_Records supplied_
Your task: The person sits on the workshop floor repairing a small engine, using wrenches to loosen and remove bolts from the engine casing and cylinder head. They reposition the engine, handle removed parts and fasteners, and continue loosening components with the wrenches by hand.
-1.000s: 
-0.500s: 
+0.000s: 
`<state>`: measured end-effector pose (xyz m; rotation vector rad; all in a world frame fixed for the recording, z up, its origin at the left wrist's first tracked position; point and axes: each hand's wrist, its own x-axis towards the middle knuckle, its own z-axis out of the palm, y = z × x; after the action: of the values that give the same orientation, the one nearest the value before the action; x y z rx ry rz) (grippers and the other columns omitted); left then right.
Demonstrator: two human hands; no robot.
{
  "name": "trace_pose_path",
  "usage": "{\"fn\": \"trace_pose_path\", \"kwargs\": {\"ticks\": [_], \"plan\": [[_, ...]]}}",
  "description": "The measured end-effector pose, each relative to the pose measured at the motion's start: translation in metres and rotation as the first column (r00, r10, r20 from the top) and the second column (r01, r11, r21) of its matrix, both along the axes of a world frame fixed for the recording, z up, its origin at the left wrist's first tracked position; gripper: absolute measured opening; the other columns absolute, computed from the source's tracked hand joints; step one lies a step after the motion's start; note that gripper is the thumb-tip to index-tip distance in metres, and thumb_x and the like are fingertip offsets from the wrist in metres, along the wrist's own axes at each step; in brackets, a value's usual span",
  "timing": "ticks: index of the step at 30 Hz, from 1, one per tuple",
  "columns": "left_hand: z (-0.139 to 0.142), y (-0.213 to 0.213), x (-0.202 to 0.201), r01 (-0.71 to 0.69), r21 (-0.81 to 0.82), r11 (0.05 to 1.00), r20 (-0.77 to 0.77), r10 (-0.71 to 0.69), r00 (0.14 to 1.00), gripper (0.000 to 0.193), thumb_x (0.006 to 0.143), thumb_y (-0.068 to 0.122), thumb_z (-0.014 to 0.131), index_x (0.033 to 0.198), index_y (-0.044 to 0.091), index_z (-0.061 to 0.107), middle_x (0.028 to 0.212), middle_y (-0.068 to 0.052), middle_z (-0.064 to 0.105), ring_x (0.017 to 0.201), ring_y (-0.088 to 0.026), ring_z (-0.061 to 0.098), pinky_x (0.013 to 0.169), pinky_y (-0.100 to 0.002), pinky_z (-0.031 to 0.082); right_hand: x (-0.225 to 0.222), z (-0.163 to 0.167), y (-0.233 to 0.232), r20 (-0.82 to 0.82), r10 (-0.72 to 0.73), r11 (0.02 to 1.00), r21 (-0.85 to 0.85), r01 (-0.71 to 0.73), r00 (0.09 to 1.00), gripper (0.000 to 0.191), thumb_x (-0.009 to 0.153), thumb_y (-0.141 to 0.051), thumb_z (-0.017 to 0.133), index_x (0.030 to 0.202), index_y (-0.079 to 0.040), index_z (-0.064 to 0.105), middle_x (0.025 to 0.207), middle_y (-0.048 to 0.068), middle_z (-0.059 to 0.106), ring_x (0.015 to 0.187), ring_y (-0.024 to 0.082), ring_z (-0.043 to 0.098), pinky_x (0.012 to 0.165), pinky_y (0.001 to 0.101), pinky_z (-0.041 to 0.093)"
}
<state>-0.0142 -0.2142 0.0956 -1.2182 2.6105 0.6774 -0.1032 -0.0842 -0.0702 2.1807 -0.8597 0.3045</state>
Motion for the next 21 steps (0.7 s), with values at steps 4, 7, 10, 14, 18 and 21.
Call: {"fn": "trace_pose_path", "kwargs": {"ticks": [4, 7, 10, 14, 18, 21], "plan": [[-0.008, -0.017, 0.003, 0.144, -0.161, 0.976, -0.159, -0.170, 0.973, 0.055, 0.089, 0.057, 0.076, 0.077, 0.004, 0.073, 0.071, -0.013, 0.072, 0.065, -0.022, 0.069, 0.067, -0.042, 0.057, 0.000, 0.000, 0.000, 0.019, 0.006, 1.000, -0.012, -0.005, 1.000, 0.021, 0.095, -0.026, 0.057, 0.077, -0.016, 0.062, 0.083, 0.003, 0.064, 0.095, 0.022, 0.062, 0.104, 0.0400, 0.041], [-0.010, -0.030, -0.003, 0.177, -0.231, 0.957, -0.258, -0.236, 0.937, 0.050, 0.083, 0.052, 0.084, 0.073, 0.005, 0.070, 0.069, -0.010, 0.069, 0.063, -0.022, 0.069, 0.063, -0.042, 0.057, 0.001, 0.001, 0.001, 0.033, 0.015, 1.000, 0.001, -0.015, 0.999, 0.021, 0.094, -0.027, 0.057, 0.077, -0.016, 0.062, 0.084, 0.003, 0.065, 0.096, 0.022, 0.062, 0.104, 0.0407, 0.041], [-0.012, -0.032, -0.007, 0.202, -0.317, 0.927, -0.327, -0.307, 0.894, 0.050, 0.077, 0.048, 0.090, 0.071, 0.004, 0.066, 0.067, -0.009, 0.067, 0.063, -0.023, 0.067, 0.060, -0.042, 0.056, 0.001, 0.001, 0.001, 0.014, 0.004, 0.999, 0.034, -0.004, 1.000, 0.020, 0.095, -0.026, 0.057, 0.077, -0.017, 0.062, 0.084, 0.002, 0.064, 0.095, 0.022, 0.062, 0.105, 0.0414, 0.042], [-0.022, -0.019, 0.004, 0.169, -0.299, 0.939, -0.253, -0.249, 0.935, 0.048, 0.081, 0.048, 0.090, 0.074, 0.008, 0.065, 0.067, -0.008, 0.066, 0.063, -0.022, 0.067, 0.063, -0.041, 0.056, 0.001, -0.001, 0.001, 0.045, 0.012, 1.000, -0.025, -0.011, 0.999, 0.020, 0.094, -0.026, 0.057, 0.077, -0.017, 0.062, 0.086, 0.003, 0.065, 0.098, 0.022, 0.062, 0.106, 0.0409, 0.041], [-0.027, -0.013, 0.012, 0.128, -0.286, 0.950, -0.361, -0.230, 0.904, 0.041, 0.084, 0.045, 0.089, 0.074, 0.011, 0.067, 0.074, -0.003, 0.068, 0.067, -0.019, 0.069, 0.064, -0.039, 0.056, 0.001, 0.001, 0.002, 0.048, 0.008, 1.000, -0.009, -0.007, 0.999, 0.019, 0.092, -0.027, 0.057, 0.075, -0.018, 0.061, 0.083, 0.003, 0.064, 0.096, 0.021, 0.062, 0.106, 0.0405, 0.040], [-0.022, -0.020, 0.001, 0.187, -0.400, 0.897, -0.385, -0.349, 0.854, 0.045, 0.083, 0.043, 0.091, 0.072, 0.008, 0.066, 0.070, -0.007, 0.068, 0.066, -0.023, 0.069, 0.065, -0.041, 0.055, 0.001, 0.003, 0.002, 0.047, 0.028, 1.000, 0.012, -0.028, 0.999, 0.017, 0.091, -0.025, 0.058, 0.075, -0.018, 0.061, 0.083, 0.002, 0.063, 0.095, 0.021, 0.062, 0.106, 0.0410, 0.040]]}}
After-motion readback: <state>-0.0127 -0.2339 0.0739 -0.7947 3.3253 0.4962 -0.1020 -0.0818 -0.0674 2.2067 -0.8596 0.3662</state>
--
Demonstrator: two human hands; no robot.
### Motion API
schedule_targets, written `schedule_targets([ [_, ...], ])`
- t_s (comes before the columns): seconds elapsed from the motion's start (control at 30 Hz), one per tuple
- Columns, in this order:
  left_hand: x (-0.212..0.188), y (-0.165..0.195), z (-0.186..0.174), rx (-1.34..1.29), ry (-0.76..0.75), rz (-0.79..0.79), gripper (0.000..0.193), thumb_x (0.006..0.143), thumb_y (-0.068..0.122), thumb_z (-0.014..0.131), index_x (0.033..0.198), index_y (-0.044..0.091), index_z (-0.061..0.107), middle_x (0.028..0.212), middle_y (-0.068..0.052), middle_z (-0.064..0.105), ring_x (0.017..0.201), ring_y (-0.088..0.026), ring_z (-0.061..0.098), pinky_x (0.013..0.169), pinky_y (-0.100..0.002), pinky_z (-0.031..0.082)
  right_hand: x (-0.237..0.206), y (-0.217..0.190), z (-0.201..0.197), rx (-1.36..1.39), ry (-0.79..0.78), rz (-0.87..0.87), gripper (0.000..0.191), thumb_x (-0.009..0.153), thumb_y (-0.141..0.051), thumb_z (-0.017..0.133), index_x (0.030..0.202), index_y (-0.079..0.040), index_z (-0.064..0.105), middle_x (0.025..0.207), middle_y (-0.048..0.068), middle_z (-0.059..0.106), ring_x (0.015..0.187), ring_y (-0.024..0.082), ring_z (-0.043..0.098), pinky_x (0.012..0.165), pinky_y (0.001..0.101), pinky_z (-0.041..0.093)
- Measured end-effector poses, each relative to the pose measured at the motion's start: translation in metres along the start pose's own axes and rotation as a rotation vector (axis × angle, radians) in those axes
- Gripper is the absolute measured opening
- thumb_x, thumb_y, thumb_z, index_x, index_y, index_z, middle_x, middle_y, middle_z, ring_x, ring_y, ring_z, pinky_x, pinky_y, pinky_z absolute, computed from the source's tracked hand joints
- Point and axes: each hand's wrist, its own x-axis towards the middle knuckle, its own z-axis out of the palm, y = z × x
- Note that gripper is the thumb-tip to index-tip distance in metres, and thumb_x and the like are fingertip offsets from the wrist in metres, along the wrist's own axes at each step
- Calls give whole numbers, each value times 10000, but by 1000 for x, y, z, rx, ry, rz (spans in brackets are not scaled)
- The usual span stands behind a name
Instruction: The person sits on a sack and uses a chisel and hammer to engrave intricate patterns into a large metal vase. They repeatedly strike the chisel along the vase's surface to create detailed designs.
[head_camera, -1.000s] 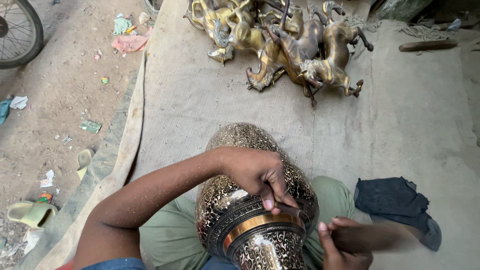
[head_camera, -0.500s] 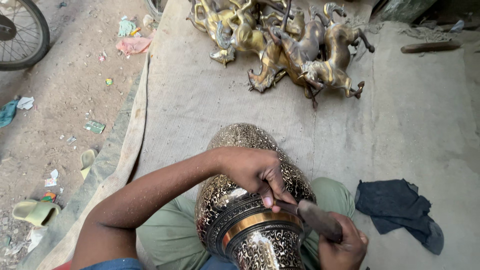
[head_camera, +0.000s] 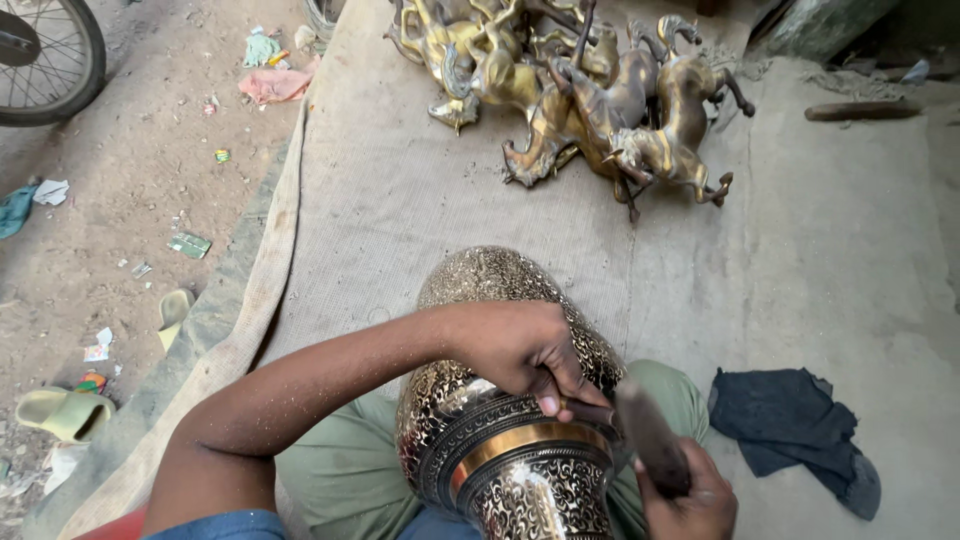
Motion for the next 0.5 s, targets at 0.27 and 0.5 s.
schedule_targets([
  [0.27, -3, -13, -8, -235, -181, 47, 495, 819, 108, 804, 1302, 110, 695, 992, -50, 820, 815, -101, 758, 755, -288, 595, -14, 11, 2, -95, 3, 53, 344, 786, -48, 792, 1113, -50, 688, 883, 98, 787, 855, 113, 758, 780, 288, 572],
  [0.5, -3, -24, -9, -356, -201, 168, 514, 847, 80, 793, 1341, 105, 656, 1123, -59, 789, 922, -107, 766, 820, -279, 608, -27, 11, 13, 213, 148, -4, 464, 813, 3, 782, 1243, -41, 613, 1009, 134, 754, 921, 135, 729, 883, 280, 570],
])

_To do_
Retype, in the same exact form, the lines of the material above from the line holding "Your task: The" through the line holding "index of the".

_Written answer_
Your task: The person sits on the workshop floor repairing a small engine, using wrenches to loosen and remove bolts from the engine casing and cylinder head. They reposition the engine, handle removed parts and fasteners, and continue loosening components with the wrenches by hand.
-1.000s: 
-0.500s: 
+0.000s: 
`<state>`: measured end-effector pose (xyz m; rotation vector rad; all in a world frame fixed for the recording, z up, its origin at the left wrist's first tracked position; point and axes: each hand's wrist, its own x-axis towards the middle knuckle, its own z-axis out of the palm, y = z × x; after the action: of the values that give the same orientation, the one nearest the value before the action; x y z rx ry rz) (grippers and the other columns omitted); left then right.
Demonstrator: two human hands; no robot.
{
  "name": "trace_pose_path",
  "usage": "{\"fn\": \"trace_pose_path\", \"kwargs\": {\"ticks\": [_], \"plan\": [[_, ...]]}}",
  "description": "The measured end-effector pose, each relative to the pose measured at the motion's start: translation in metres and rotation as the first column (r00, r10, r20 from the top) and the second column (r01, r11, r21) of its matrix, both along the axes of a world frame fixed for the recording, z up, its origin at the left wrist's first tracked position; gripper: absolute measured opening; the other columns absolute, computed from the source's tracked hand joints; step one lies a step after the motion's start; note that gripper is the thumb-tip to index-tip distance in metres, and thumb_x and the like are fingertip offsets from the wrist in metres, along the wrist's own axes at each step; in brackets, a value's usual span",
  "timing": "ticks: index of the step at 30 Hz, from 1, one per tuple",

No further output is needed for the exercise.